* Problem to work on:
Having found the line containing "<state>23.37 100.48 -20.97" in the data below, reproduce that line and each one after it to the end, exactly, and include nothing else.
=== Material to process ===
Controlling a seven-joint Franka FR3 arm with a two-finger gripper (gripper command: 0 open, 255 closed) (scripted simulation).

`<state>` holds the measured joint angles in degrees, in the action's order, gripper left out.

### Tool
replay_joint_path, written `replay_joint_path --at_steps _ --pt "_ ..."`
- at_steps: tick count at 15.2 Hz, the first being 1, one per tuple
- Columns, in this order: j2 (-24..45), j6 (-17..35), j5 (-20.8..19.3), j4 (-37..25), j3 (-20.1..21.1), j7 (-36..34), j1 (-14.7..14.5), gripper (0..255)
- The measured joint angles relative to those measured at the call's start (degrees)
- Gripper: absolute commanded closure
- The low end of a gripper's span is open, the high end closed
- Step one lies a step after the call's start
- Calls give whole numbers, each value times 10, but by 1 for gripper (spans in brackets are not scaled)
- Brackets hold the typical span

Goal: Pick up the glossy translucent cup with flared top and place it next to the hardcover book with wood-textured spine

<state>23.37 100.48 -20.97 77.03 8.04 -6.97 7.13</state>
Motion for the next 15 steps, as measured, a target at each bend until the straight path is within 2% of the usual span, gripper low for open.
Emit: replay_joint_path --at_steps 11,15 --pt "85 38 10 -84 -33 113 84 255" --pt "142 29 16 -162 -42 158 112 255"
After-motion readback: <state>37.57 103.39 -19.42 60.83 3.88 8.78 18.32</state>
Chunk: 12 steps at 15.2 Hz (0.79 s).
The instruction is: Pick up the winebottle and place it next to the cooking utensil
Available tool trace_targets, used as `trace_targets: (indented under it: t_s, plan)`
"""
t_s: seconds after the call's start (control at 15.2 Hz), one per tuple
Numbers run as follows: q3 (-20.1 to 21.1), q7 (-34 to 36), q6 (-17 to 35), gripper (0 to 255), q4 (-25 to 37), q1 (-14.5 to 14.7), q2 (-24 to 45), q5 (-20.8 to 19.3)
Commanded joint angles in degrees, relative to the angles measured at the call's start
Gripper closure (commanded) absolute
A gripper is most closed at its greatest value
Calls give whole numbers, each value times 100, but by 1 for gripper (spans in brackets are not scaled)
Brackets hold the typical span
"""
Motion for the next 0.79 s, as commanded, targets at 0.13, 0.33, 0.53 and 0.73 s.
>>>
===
* Task answer:
<state>23.37 100.48 -20.97 77.03 8.04 -6.97 7.13</state>
Motion for the next 15 steps, as measured, a target at each bend until the straight path is within 2% of the usual span, gripper low for open.
Emit: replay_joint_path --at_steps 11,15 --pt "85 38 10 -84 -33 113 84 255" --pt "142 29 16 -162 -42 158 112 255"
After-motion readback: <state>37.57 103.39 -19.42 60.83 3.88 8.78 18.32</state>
Chunk: 12 steps at 15.2 Hz (0.79 s).
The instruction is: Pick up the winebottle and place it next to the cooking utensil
Available tool trace_targets, used as `trace_targets: (indented under it: t_s, plan)`
"""
t_s: seconds after the call's start (control at 15.2 Hz), one per tuple
Numbers run as follows: q3 (-20.1 to 21.1), q7 (-34 to 36), q6 (-17 to 35), gripper (0 to 255), q4 (-25 to 37), q1 (-14.5 to 14.7), q2 (-24 to 45), q5 (-20.8 to 19.3)
Commanded joint angles in degrees, relative to the angles measured at the call's start
Gripper closure (commanded) absolute
A gripper is most closed at its greatest value
Calls give whole numbers, each value times 100, but by 1 for gripper (spans in brackets are not scaled)
Brackets hold the typical span
"""
Motion for the next 0.79 s, as commanded, targets at 0.13, 0.33, 0.53 and 0.73 s.
>>>

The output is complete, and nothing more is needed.